- [Problem]: Look below for the line containing "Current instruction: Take"; from there through the line containing "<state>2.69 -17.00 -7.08", both lines included, please set down each line exactly and nothing else.

- [Supplied records]:
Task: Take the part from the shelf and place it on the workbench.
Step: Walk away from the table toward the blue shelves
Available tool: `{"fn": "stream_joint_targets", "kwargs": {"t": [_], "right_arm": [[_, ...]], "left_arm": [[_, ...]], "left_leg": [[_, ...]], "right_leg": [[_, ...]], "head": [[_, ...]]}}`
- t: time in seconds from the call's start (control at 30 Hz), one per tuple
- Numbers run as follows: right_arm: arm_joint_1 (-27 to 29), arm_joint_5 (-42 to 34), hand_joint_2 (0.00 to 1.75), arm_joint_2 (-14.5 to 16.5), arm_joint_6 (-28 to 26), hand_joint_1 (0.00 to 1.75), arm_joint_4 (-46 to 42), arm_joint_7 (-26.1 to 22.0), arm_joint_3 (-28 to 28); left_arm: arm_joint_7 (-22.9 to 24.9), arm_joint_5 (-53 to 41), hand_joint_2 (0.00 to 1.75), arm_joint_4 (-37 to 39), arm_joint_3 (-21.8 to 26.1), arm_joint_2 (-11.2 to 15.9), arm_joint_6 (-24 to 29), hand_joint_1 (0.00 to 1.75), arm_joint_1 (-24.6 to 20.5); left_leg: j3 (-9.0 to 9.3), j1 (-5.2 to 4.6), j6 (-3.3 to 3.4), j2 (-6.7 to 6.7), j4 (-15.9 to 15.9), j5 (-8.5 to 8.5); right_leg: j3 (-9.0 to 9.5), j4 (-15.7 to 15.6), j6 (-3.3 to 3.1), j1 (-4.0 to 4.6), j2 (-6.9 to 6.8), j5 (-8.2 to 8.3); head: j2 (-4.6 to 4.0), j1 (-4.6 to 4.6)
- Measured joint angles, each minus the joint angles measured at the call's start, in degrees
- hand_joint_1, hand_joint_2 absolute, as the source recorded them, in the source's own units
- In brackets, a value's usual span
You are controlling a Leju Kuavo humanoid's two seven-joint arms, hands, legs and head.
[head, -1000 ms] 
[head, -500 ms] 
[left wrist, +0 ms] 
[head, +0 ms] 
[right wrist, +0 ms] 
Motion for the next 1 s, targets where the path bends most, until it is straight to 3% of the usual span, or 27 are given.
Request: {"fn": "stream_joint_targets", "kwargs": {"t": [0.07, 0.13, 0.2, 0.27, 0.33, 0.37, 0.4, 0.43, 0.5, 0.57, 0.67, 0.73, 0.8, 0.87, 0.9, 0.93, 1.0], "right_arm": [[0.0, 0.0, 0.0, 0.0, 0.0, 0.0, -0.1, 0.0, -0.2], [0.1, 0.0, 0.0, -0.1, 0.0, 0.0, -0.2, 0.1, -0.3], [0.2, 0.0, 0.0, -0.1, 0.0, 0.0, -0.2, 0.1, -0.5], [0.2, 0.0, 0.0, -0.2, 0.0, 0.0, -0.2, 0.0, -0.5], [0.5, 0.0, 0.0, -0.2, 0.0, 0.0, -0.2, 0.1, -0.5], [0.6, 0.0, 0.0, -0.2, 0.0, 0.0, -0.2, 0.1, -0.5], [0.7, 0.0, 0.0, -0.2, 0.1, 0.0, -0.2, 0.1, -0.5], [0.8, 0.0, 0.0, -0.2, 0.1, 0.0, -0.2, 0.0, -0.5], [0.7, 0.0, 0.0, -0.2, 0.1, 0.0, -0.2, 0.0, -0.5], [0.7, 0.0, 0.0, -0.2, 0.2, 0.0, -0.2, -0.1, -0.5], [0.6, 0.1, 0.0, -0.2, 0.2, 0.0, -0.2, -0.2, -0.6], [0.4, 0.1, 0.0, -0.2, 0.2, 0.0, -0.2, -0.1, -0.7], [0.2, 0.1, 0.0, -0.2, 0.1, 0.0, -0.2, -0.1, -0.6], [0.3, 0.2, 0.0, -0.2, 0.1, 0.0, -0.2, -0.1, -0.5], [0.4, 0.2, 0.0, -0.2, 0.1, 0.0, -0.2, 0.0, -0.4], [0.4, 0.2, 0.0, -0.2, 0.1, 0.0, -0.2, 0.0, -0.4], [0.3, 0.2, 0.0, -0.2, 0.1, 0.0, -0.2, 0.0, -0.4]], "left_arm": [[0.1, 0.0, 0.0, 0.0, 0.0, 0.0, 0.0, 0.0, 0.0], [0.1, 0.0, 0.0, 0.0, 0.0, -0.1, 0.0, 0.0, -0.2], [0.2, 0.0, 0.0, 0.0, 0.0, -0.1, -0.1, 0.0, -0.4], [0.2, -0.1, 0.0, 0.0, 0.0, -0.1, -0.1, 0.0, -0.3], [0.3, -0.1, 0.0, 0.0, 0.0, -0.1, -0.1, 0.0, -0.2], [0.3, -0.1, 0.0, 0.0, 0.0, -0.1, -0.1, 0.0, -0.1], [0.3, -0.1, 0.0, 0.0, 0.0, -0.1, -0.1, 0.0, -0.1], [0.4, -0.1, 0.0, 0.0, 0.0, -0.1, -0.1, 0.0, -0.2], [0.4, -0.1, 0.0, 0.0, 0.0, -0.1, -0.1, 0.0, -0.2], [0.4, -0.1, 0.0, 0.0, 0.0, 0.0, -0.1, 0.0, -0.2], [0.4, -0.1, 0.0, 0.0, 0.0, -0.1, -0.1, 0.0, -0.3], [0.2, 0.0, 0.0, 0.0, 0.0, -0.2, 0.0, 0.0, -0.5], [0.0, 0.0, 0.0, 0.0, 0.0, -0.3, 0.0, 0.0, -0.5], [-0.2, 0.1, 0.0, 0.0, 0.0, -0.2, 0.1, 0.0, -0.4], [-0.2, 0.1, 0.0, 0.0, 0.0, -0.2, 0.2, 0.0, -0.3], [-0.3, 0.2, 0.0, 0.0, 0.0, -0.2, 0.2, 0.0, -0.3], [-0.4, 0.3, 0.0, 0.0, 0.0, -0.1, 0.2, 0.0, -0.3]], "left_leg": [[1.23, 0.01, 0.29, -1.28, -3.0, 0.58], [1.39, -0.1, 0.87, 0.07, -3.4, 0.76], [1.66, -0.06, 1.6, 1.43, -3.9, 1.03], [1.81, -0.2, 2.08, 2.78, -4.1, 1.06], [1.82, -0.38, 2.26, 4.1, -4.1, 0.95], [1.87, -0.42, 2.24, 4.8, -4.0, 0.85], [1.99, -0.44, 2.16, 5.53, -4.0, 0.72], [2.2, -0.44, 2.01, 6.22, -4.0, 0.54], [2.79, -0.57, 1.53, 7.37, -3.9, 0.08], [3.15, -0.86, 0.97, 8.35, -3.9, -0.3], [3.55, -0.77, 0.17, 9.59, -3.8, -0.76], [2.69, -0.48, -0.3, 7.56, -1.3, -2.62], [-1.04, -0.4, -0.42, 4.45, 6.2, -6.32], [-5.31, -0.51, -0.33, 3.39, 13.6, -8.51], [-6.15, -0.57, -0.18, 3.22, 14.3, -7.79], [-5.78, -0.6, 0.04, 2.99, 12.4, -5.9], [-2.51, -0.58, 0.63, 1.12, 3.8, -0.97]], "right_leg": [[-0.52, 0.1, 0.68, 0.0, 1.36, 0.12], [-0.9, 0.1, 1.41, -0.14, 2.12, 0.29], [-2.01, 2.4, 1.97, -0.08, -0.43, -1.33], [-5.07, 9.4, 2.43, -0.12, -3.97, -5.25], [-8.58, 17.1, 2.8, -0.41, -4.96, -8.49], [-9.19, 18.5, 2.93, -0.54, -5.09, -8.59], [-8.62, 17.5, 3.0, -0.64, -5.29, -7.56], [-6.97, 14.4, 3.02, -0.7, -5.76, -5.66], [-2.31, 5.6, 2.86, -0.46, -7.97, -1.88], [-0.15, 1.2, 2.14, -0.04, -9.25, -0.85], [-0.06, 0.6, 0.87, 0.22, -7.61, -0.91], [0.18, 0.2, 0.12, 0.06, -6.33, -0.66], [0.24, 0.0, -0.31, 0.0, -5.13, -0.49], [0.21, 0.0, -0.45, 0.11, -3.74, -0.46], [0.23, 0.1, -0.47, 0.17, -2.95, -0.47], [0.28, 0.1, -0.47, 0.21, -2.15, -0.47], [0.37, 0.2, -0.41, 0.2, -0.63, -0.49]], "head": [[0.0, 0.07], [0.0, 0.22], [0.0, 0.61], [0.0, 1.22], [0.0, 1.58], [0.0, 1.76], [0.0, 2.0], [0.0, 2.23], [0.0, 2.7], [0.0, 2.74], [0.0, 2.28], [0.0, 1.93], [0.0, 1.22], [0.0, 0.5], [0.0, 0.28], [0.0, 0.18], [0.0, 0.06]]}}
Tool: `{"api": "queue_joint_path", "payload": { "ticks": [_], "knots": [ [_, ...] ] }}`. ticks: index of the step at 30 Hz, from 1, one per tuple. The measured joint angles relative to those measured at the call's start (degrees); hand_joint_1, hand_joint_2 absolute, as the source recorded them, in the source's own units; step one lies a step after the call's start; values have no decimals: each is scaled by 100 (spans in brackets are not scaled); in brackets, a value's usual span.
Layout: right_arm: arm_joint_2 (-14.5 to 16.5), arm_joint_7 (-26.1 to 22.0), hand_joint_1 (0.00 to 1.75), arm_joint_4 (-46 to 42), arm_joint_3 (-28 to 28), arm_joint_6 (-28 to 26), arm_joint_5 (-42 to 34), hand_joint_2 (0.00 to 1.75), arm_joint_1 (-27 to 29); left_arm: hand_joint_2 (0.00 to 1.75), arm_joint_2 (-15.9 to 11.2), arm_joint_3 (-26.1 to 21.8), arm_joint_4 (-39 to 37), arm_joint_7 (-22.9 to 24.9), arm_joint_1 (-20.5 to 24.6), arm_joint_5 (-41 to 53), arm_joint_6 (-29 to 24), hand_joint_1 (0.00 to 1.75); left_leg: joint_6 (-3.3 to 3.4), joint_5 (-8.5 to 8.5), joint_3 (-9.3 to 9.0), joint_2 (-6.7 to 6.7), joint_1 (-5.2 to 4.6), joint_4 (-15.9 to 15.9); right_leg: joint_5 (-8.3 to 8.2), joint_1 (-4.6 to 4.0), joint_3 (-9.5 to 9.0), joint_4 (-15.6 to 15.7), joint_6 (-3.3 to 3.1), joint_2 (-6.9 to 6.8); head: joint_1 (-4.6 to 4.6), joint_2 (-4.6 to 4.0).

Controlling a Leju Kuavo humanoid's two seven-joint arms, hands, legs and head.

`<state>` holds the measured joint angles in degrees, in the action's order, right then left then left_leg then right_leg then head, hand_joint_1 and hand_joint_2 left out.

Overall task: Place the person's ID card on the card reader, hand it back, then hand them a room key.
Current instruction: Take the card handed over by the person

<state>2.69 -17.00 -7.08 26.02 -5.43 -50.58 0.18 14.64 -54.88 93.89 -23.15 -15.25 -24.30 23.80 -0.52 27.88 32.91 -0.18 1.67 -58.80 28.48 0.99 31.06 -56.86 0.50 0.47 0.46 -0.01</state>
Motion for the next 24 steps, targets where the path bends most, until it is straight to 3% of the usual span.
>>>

- [Reply to the task]:
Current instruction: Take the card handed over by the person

<state>2.69 -17.00 -7.08 26.02 -5.43 -50.58 0.18 14.64 -54.88 93.89 -23.15 -15.25 -24.30 23.80 -0.52 27.88 32.91 -0.18 1.67 -58.80 28.48 0.99 31.06 -56.86 0.50 0.47 0.46 -0.01</state>

This completes the exercise.